> YOUR GOAL
The entries below contain a stretch that opens with the line containing "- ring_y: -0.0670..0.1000" and closes with the line containing "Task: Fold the"; set down that stretch exactly, both ends included, and nothing else.

> INPUT FOR THIS TASK
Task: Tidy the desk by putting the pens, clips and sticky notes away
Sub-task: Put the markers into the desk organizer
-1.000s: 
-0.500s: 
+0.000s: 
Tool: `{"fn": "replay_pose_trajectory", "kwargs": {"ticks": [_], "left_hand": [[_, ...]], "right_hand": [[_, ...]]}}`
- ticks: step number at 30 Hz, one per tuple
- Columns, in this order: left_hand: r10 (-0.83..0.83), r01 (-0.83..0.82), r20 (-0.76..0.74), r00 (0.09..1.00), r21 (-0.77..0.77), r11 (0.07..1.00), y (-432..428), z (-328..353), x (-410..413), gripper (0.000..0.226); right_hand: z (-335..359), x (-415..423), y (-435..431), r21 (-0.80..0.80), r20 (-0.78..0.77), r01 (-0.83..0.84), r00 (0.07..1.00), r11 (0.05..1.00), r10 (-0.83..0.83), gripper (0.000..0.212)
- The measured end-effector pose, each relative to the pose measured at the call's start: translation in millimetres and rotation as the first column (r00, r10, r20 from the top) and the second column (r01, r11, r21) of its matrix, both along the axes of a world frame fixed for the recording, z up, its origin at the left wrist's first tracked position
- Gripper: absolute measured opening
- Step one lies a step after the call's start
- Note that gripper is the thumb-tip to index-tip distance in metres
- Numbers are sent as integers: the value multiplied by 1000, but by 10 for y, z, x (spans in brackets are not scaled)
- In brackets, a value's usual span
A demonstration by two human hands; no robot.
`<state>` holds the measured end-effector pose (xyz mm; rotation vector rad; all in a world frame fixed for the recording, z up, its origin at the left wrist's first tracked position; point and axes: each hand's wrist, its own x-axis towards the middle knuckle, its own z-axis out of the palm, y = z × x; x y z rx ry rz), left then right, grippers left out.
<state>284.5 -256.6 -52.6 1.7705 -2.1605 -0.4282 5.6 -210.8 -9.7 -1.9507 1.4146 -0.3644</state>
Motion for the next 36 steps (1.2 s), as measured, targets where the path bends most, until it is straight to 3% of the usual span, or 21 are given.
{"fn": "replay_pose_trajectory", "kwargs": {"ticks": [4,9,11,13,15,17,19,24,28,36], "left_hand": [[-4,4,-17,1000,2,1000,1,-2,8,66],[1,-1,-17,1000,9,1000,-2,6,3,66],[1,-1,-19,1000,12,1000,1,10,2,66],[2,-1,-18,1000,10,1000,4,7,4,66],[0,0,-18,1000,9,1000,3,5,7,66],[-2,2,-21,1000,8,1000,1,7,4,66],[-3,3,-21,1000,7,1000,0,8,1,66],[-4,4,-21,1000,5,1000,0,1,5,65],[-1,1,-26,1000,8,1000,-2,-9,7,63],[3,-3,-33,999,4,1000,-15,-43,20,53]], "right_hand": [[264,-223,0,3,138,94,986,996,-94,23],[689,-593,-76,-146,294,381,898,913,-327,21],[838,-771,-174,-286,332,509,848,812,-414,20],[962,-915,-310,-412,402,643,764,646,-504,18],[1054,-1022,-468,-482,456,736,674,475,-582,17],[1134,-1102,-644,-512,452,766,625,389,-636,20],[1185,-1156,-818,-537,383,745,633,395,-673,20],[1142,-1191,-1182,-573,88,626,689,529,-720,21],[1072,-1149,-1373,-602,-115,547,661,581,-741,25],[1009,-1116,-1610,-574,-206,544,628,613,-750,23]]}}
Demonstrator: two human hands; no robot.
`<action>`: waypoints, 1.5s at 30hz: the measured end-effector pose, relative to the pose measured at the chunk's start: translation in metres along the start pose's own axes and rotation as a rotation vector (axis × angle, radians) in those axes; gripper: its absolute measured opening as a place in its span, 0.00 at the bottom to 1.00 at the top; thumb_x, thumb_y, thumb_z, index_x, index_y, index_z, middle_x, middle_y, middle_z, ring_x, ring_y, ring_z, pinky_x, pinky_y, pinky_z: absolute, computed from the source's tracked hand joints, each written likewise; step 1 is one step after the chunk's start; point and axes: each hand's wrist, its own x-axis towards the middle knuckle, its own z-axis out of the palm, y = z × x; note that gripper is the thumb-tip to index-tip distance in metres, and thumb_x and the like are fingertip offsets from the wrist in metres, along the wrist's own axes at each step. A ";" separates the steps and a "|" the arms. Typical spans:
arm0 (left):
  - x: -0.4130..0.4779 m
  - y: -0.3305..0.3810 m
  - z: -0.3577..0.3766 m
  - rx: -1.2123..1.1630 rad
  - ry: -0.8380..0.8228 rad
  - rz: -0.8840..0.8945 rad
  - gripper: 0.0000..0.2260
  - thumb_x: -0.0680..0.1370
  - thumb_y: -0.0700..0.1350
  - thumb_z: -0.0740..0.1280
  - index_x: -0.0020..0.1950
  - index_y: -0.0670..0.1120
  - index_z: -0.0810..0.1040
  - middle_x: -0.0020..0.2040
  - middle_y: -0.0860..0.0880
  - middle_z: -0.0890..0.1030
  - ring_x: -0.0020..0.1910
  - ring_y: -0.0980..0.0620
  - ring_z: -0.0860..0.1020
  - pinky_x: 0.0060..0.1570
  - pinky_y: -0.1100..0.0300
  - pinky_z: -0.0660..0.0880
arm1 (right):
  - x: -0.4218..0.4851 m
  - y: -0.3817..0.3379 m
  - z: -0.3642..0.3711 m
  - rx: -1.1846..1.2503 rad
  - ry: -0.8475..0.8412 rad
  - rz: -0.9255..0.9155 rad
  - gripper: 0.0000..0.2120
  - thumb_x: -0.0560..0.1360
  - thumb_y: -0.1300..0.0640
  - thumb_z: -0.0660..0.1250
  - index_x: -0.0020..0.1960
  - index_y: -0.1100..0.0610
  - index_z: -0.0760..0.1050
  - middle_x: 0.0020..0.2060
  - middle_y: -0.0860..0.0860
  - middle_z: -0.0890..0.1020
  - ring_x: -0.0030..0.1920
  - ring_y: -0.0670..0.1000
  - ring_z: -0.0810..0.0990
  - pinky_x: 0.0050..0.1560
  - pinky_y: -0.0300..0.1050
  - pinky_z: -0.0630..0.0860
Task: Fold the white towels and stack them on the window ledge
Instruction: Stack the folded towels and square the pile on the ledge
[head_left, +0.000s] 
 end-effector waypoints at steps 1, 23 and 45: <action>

> SOLUTION BELOW
  - ring_y: -0.0670..0.1000
  - ring_z: -0.0810..0.0990
  - pinky_x: 0.0050..0.1560
  - pinky_y: -0.0300..0.1050
  - pinky_z: -0.0630..0.0860
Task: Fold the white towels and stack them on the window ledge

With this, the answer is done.